» **What the exercise asks**
Extract all lines that hold "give" from the records below.

Entries taken from a collection:

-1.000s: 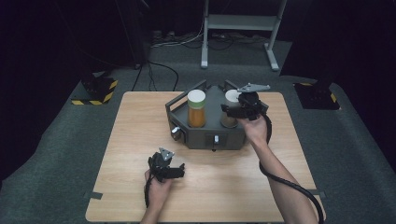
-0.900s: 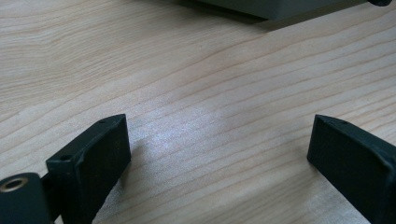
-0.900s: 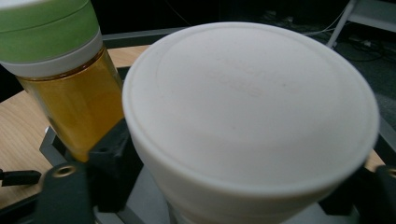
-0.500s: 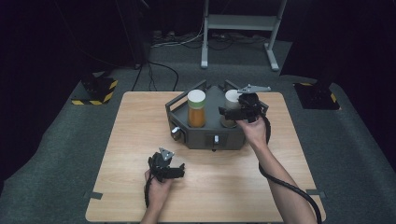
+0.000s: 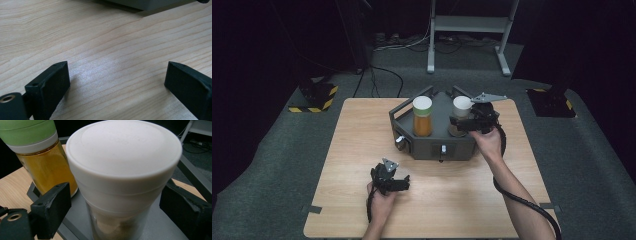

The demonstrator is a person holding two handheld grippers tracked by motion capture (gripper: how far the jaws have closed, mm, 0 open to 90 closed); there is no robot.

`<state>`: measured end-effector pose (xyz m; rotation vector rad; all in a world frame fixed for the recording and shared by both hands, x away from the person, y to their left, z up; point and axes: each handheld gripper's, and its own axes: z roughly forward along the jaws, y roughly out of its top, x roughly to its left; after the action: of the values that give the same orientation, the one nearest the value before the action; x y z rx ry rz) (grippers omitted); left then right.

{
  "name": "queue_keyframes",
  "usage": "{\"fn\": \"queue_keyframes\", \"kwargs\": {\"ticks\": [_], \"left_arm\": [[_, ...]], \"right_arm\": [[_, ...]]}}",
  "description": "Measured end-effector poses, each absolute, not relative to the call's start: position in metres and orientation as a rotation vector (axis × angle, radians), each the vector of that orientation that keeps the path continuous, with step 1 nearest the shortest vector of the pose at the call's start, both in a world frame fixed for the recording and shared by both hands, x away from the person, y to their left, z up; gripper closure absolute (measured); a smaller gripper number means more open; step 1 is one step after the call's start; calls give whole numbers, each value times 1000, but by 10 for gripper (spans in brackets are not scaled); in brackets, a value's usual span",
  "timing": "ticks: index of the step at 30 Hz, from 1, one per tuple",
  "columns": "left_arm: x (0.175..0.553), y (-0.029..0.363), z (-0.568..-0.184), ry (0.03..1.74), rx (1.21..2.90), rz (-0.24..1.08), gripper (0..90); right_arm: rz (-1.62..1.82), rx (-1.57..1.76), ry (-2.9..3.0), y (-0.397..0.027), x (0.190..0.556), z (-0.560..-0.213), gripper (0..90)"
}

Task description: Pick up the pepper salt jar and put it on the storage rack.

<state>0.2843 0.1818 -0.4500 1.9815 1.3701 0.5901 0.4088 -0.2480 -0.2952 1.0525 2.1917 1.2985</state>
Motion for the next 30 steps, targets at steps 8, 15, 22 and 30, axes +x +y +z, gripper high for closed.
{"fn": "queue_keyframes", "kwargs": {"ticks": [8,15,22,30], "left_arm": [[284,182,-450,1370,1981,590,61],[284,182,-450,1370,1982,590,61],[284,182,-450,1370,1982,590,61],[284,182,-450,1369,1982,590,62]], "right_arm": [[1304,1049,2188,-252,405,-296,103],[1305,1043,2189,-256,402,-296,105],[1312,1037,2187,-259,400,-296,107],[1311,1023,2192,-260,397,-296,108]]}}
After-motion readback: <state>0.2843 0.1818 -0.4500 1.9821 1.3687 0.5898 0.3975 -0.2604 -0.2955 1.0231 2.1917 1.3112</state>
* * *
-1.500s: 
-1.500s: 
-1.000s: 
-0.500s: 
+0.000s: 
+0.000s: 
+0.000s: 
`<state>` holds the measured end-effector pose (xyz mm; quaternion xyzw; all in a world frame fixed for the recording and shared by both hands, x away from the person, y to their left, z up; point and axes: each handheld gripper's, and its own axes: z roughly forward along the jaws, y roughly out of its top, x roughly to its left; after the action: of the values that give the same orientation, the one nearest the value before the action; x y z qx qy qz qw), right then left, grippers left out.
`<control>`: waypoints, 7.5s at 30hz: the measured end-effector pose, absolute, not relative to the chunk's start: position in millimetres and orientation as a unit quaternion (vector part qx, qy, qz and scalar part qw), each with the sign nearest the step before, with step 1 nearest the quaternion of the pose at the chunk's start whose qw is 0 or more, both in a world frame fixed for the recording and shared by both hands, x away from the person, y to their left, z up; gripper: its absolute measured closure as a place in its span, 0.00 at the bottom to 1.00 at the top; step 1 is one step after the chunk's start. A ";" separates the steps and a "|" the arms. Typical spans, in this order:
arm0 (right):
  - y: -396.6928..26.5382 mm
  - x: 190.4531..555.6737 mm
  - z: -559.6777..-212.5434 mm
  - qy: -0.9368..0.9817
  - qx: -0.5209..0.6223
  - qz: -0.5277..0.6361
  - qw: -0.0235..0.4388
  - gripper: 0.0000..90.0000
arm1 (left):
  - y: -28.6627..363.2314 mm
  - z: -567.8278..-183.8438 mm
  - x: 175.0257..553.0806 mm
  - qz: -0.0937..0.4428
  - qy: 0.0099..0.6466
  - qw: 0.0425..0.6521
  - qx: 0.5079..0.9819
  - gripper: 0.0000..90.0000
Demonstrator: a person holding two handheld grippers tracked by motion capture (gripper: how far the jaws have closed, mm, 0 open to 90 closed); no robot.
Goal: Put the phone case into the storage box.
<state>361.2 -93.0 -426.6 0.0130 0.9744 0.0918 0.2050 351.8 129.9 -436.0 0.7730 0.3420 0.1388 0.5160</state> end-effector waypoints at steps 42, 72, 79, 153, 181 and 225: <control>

» **Task response**
`<state>`: measured end-effector pose (xyz m; rotation vector rad; all in a world frame fixed for the recording and shared by both hands, x away from the person, y to their left, z up; point and axes: each handheld gripper's, and its own axes: z roughly forward along the jaws, y roughly out of its top, x roughly to its left; after the action: of the values that give the same orientation, the one nearest the value before the action; x y z rx ry rz) (grippers omitted); left then right.
  "description": "Measured end-effector poses, each absolute, not relative to the call's start: position in metres and orientation as a rotation vector (axis × angle, radians), each the vector of that orientation that keeps the path continuous, with step 1 nearest the shortest vector of the pose at the call's start, both in a world frame fixed for the recording and shared by both hands, x away from the person, y to their left, z up; gripper closure absolute (measured); a smaller gripper number means more open; step 1 is one step after the call's start; calls give whole numbers, each value times 1000, but by 10 for gripper (spans in brackets are not scaled); in brackets, a value's usual span",
`<state>` holds the measured end-effector pose (xyz mm; quaternion xyzw; all in a world frame fixed for the recording and shared by both hands, x away from the person, y to their left, z up; point and axes: each handheld gripper's, and its own axes: z roughly forward along the jaws, y roughly out of its top, x roughly to its left; after the action: of the values that give the same orientation, the one nearest the value before the action; x y z qx qy qz qw), right then left, grippers left out.

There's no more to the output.